Repeat every entry word for word. Images do not belong in the copy.

[Stored records]
+--
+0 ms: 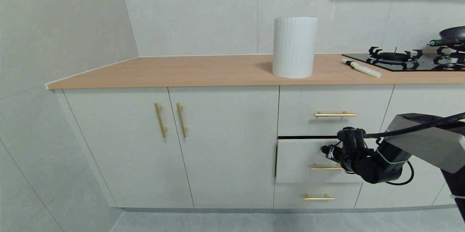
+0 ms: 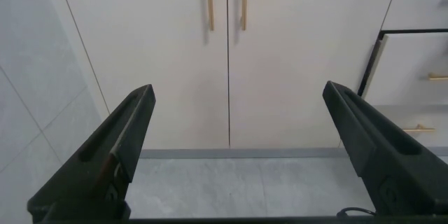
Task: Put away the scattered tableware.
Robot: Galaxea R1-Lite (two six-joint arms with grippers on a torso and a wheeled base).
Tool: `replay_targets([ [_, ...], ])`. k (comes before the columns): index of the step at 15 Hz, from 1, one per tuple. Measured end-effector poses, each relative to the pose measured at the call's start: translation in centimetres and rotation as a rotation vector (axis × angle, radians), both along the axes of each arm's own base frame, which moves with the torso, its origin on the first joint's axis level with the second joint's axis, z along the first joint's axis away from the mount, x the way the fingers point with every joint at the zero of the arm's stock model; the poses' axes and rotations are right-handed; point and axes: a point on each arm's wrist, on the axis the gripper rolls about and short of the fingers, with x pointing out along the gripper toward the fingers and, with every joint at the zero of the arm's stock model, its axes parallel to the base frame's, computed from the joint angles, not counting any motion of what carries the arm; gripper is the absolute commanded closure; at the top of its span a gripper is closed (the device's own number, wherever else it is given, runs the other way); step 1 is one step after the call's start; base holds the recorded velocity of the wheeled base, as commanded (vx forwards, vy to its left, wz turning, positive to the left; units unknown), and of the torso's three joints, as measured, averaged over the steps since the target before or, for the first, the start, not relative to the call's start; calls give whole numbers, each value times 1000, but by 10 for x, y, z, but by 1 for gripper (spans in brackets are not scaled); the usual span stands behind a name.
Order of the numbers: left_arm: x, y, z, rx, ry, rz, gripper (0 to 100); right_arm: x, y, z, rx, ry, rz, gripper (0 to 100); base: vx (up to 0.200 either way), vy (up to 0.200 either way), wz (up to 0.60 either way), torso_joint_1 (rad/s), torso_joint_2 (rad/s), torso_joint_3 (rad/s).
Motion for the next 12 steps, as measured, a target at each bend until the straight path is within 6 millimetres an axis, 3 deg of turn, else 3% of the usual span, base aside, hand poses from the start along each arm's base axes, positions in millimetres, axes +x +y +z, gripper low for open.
replay_targets([
  [12, 0, 0, 0, 0, 0, 0, 0, 28, -14, -7, 59, -63, -89, 0, 0, 0, 0, 0, 0, 0],
])
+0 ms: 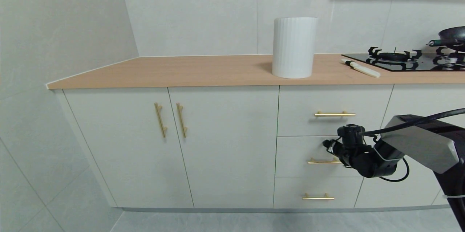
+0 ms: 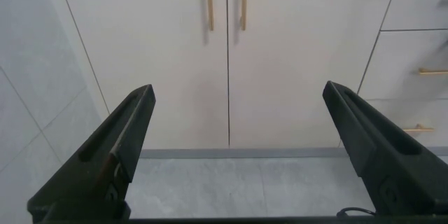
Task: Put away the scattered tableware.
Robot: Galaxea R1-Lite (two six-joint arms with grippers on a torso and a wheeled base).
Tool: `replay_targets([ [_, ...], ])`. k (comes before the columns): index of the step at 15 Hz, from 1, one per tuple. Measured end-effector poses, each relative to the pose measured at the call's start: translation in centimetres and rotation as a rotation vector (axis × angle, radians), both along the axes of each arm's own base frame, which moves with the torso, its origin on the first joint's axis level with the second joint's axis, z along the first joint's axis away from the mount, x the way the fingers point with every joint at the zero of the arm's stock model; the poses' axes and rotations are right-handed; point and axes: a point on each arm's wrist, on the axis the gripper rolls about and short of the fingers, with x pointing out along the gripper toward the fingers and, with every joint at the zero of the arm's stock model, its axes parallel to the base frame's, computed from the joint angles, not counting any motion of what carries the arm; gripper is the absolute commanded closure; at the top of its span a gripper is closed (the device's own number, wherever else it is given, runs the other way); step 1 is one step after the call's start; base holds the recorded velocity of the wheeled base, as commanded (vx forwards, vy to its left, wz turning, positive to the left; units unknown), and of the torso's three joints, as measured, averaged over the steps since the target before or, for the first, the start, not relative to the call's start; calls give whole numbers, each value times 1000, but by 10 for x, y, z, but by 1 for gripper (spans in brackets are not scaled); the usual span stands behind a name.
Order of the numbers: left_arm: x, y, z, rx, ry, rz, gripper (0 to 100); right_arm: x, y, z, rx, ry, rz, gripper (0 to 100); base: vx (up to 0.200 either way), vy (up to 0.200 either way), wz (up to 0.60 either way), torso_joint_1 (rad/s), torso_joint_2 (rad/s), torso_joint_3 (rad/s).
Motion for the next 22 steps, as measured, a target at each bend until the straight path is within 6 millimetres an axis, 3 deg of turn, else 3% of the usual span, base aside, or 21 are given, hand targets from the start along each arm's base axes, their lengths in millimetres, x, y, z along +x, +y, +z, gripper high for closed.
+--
[Your response]
+0 ms: 
+0 ms: 
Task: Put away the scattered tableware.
Robot: Galaxea R1-Lite (two six-joint arms with grippers on a torso and a wheeled base).
Tool: `replay_targets([ [_, ...], ])`. k (comes before the columns): index of the step at 15 Hz, from 1, one per tuple. Measured end-effector poses, each relative to the pose measured at the call's start: translation in centimetres and rotation as a rotation vector (axis × angle, radians), both along the axes of each arm's own base frame, which moves with the torso, its origin on the first joint's axis level with the second joint's axis, z along the first joint's axis away from the mount, x the way the fingers point with every joint at the zero of the arm's stock model; the poses' axes and rotations are right-handed; point and axes: a point on each arm's wrist, on the axis the gripper rolls about and short of the fingers, with x pointing out along the gripper toward the fingers and, with every joint at the zero of the arm's stock model, its axes parallel to the base frame's, computed from the joint angles, not counting any motion of what carries the arm; gripper is the absolute commanded closure; at the top of its span a gripper is closed (the device's own number, wherever else it is given, runs the other way); step 1 is one step after the call's start; base holds the recorded velocity of the wheeled base, as commanded (vx forwards, vy to its left, wz turning, positive to the left; units unknown), and of the torso's three joints, as measured, averaged over the steps since the target before or, for the first, the start, not relative to the call's start; calls give whole numbers, each value times 1000, but by 10 for x, y, z, but by 1 for gripper (spans in brackets are not scaled); the usual span stands behind a name.
Order of the numbers: left_arm: x, y, z, rx, ry, rz, gripper (0 to 100); right_arm: x, y, z, rx, ry, rz, gripper (0 to 100); base: vx (up to 0.200 either way), vy (up to 0.200 either way), wz (up to 0.60 either way), torso_joint_1 (rad/s), torso_joint_2 (rad/s), torso_joint_3 (rad/s).
Motion for the next 12 steps, as measured, a target at each bend until the straight path is within 6 millimetres an axis, 3 deg of turn, else 3% of the usual span, base aside, hand poses from the start along each arm's base axes, positions in millimetres, axes +x +y +z, gripper low for open.
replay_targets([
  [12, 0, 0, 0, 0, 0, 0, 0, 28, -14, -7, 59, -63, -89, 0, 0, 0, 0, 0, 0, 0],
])
+0 ms: 
+0 ms: 
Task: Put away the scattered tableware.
Robot: Galaxea R1-Lite (two six-joint arms with grippers on a torso and a wheeled base).
Tool: `replay_targets([ [_, ...], ])`. k (comes before the columns): index of the step at 15 Hz, from 1, one per tuple. Measured end-effector poses, each relative to the pose measured at the call's start: translation in centimetres and rotation as a rotation vector (axis × angle, radians), both along the axes of each arm's own base frame, which moves with the torso, its origin on the first joint's axis level with the second joint's axis, z along the first joint's axis away from the mount, x the way the fingers point with every joint at the zero of the arm's stock model; the poses' axes and rotations are right-handed; point and axes: a point on each arm's wrist, on the axis the gripper rolls about and short of the fingers, with x pointing out along the gripper toward the fingers and, with every joint at the zero of the arm's stock model, its axes parallel to the base frame's, computed from the joint angles, not counting any motion of what carries the arm; gripper is the absolute commanded closure; at the top of its span a gripper is closed (the device's own number, wherever else it is given, runs the other way); step 1 is one step after the call's start; base holds the recorded velocity of the wheeled base, as commanded (vx forwards, vy to its left, wz turning, positive to the left; units unknown), and of the torso's three joints, as measured, averaged over the steps since the target before or, for the first, the start, not relative to the call's start; calls give whole numbers, each value times 1000, but by 10 for x, y, z, but by 1 for gripper (spans in brackets are not scaled); the usual span stands behind a name.
Order of the numbers: left_arm: x, y, z, rx, ry, rz, gripper (0 to 100); right_arm: x, y, z, rx, ry, rz, gripper (0 to 100); base: vx (up to 0.200 either way), vy (up to 0.200 either way), wz (up to 0.60 either way), torso_joint_1 (rad/s), torso_joint_2 (rad/s), torso_joint_3 (rad/s).
Motion for the next 22 steps, as measured, a target at each bend until the straight path is within 6 millimetres an axis, 3 deg of turn, else 3% of the usual span, base aside, or 21 are given, hand targets from the start along each arm's base axes, their lengths in millimetres, x, y, z along +x, +y, +z, gripper high for closed.

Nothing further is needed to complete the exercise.